**How to complete this task:** Check the data underneath for lines holding the word "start", and state only how many you find.
::::
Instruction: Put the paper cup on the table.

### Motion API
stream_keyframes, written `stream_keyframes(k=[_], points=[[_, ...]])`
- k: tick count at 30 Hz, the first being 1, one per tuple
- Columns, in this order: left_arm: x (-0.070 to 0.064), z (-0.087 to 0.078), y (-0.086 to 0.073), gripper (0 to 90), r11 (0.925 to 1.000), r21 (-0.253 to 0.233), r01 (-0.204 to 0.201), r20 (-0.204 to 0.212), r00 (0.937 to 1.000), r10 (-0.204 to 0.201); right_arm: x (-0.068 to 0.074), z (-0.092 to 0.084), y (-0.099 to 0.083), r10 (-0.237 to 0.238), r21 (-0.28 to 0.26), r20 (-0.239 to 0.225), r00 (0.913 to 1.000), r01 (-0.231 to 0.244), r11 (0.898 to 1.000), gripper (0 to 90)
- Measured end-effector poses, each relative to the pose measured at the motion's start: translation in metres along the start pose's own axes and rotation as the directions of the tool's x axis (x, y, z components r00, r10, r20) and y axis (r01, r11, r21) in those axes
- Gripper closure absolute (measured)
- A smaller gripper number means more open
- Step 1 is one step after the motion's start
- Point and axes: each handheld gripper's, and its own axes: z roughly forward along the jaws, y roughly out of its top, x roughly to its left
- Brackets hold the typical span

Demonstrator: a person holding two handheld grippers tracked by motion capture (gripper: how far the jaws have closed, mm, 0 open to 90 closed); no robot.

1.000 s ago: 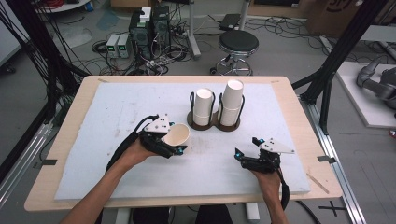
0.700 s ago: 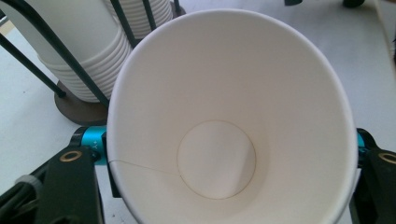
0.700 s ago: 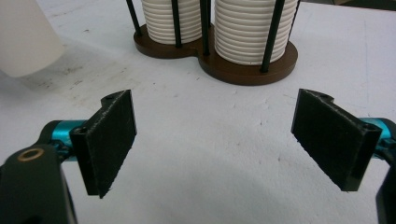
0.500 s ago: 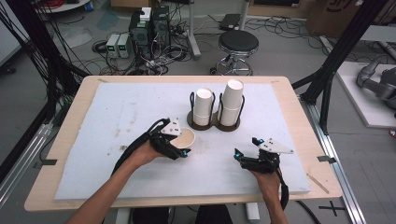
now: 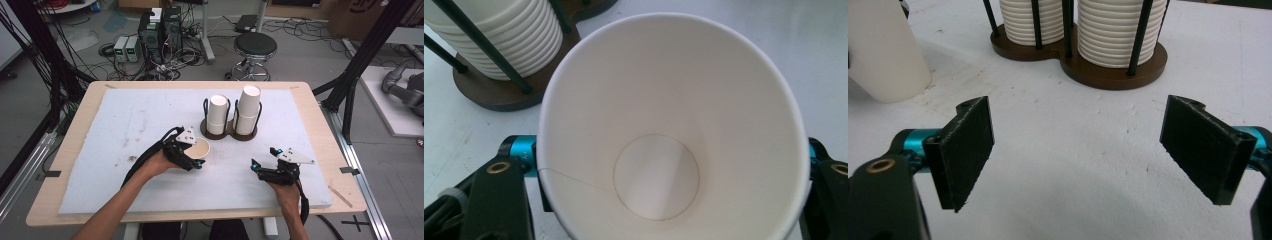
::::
**Completed task:** 2